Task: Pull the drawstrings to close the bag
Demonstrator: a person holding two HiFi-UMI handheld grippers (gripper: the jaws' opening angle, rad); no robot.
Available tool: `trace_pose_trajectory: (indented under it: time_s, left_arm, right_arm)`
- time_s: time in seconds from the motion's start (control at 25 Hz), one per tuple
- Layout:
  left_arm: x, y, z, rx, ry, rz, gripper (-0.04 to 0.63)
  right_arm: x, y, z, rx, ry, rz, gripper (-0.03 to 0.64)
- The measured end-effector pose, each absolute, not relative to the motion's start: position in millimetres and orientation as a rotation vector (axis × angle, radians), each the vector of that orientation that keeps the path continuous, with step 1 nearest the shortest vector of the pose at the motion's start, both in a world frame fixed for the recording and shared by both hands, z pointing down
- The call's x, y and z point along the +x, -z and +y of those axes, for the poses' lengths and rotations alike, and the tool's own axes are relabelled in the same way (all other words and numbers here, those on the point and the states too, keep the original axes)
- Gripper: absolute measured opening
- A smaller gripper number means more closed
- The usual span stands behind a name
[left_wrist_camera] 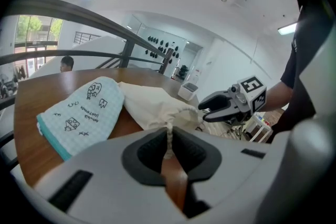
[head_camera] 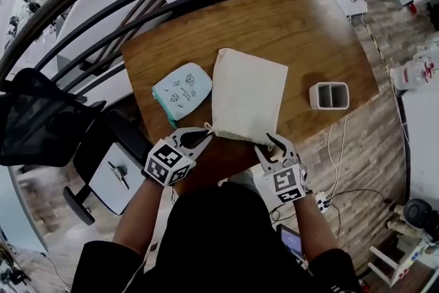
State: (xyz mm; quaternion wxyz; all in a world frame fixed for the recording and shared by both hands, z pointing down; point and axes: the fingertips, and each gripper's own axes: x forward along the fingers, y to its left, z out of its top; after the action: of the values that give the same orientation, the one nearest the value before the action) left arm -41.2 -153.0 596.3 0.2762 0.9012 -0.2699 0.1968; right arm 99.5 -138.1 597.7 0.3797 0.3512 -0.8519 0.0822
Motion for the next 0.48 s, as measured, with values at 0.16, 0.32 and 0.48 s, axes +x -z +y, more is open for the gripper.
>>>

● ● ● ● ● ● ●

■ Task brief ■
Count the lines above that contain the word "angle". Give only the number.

■ Problem solution ■
2